Hi

I will try to find some time in the evening to reproduce this.

On Wed, Jul 13, 2011 at 8:57 AM, David Riccitelli
<[email protected]> wrote:
> Thanks Rupert,
>
> I'm trying to follow your instructions but I encounter a couple of issues
> (probably due to inexperience):
>  [1] when dropping the config files, they enter some loop of
> REGISTERING/UNREGISTERING (which I solve by stopping the FileInstall
> bundle), is that normal?

This is very strange and should not be caused by the FileInstaller.
Maybe there is some loop between the Sling Installer - trying to
install the default configuration and the FileInstaller that may cause
this under some circumstances.

>  [2] after I restart Stanbol, and try to query an entity from the entityhub
> I receive the following error:
>
> 13.07.2011 09:54:17.939 *WARN* [509017110@qtp-1586831707-0]
> org.apache.felix.http.jetty /entityhub/sites/entity/
> (java.lang.IllegalStateException: Unable to initialize the Cache with Yard
> dbpediaCache! This is usually caused by Errors while reading the Cache
> Configuration from the Yard.) java.lang.IllegalStateException: Unable to
> initialize the Cache with Yard dbpediaCache! This is usually caused by
> Errors while reading the Cache Configuration from the Yard.
> at
> org.apache.stanbol.entityhub.core.site.CacheImpl.getCacheYard(CacheImpl.java:214)
>
>
> Do I need to initialize the Cache in some way?
>
No it does not. Prepared in Indexes do include a document that
provides a list of the indexed fields. In future this may be used to
determine if a query can be successfully executed on the local index
or not. In addition this is used in case an Entity within the index is
updated with an newer version.
However this configuration is optional and is not required. This
Exception should only appear if the document is present but illegal
formatted. However the SolrYard initialized for the dbpediaCache
should be empty.

Therefore I think it is somehow related to the above problem of
overriding configurations.

In general the way how the default configuration is loaded is
sub-optional in the moment. Especially using a single defaultdata
bundle for both the OpenNLP models and the dbpedia configuration +
default index was not a good Idea, because one can not exclude/change
the dbpedia stuff without affecting other components that depend on
OpenNLP.
Therefore I think we need to discuss how to better structure the
configurations and data needed to run stanbol.

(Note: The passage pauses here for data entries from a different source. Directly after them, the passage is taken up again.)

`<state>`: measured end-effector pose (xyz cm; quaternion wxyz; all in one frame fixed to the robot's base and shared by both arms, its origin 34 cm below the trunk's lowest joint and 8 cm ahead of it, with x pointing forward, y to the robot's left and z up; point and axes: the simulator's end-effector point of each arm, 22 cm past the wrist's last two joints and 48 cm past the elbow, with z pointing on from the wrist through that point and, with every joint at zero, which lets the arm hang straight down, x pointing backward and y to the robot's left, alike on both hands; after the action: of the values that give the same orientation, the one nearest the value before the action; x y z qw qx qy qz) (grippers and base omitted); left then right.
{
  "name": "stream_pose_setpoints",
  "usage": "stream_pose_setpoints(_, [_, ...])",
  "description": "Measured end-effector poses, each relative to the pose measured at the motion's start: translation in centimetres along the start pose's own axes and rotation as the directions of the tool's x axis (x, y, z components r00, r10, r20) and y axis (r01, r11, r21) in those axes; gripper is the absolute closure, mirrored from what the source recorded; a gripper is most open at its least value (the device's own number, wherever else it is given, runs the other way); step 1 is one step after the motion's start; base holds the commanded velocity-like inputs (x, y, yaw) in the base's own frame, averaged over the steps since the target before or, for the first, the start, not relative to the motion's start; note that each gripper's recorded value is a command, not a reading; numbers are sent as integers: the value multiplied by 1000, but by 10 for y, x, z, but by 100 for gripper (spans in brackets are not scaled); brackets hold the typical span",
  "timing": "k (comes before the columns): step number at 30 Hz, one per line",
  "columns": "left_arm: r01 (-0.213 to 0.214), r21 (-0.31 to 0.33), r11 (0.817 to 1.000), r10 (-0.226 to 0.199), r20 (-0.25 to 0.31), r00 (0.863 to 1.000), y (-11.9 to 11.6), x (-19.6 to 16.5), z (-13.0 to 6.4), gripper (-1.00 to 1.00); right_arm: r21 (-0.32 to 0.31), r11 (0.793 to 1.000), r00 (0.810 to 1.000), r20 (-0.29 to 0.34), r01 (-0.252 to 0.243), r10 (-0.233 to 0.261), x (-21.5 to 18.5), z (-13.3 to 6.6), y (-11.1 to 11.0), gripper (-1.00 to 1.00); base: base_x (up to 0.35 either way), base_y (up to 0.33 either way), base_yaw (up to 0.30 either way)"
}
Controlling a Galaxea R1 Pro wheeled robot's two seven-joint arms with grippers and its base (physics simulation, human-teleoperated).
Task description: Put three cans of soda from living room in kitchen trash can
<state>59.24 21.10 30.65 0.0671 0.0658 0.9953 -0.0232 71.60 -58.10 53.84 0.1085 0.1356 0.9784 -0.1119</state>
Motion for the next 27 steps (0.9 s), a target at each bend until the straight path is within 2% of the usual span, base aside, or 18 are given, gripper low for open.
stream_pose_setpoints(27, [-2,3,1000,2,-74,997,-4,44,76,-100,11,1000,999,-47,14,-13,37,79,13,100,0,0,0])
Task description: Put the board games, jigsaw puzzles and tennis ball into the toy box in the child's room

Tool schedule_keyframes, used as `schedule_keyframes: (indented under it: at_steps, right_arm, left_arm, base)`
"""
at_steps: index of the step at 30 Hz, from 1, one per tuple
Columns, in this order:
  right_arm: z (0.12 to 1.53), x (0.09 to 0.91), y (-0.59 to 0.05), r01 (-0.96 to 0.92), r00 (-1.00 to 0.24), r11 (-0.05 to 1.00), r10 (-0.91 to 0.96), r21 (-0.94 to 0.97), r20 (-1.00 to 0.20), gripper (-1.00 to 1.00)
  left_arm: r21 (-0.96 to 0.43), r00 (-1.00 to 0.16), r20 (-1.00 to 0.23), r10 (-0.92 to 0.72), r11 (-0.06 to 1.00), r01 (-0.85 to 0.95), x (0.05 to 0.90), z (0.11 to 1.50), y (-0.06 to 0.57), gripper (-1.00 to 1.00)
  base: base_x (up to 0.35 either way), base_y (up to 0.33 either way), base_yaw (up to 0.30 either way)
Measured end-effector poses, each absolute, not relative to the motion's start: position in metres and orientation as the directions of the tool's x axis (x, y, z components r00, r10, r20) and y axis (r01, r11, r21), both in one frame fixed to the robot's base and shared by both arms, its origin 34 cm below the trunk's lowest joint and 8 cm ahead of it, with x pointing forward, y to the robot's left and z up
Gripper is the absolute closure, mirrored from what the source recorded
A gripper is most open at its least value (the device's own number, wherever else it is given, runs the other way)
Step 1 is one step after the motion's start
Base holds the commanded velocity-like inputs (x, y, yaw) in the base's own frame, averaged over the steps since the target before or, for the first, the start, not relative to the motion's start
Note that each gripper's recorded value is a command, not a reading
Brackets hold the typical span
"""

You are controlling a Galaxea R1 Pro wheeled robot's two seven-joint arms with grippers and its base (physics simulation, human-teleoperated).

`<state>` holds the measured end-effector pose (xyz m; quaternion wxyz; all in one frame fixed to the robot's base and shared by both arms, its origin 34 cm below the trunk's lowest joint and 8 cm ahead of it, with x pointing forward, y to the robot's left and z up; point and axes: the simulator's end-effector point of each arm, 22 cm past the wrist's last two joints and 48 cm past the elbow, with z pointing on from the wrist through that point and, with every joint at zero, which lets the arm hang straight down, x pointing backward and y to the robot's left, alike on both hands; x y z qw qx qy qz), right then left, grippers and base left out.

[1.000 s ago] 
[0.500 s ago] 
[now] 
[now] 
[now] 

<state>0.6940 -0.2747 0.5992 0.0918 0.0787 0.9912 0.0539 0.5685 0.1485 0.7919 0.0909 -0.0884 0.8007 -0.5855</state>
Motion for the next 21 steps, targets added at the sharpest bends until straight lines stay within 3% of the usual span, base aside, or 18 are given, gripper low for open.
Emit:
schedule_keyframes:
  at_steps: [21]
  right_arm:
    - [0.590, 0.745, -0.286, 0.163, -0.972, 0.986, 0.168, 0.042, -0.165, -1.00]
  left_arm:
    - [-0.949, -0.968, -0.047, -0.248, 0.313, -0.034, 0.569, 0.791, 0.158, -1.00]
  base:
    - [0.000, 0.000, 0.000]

There is also an other issue that the SolrYard only once copies
provided indexes and does not check for updates. This would it make
hard the upgrade from the small index provided with the default data
to a bigger version.

Both this things are related to the problems and need to be addressed
before the first stanbol release. Independent of those I will try to
find a simple solution for what you intend to do.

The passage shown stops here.